This blog contains experience gained over the years of implementing (and de-implementing) large scale IT applications/software.

Basic Performance Tuning Guide – SAP NetWeaver 7.0 – Part II – Reading Single Record Statistics

This is Part II. You may like to see Part I.

In Part I, we showed you how to trace an ABAP program using STAD to show the single record statistics of the response times for a transaction/program.
In this part, we will go through and decipher the statistics to help you decide where the problem may lie in your slow performing program.

Following Part I, we saw the STAD screen output.  Below is a snapshot of the right hand side of the screen showing the “standard” view fields:

STAD output fields

The “Response time (ms)” field shows the total response time for the dialog step (or summary of steps if you have chosen not to expand the left tree).

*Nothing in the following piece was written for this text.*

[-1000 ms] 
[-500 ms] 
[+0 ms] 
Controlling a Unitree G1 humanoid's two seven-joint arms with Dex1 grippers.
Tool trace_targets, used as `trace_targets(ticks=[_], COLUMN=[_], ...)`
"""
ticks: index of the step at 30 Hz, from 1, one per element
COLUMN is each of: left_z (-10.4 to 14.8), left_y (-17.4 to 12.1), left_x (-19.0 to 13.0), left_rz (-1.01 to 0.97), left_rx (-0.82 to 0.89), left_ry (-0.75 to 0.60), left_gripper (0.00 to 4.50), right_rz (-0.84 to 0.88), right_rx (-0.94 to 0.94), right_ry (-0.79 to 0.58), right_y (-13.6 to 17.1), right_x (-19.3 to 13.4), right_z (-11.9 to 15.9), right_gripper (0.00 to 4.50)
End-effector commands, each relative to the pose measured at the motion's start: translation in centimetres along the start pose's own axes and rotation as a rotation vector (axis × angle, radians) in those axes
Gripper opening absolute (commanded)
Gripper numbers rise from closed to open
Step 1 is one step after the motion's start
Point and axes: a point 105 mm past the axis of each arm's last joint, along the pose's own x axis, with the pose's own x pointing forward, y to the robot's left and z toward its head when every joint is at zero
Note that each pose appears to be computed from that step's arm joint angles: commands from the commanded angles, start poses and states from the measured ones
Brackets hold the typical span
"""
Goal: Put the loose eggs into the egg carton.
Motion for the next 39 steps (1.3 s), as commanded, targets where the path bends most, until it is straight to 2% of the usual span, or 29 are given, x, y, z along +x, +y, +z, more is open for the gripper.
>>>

As a reminder, SAP says (https://help.sap.com/saphelp_nw70ehp1/helpdata/en/21/2c8f38c7215428e10000009b38f8cf/content.htm
):
Response time = wait time + execution time
where: execution time =
Generation time during the run
+ Load time for programs, screens, and graphical user interfaces
+ Roll times for rolling in the work data
+ ABAP processing time
+ Database time
+ Enqueue time for logical SAP lock processes
+ CPIC/RFC time
+ Roll wait time (excluding task types RFC/CPIC/ALE).

So if we take a look at our initial screen of values, the example below shows that the “DB req time (ms)” is one of the larger values (4929):

SAP STAD DB request time of response time

The total database request time (time taken for database work to be done for this step) is more than 92% of the total response time for the step.
If the database time IS NOT a significant percentage of total response time, then you should check the other parts that make up the total response time, for clues.

At this point, it’s better to change the screen columns so that you can see all the timings.
The best view is the “Time Analysis” view.  Switch views by clicking the “Sel. fields” button:

STAD select fields

Click “Time Analysis“:

STAD time analysis

You will now see more timing fields

STAD timing fields, response time
STAD timing fields, response time

The fields highlighted are responsible for the total response time calculation.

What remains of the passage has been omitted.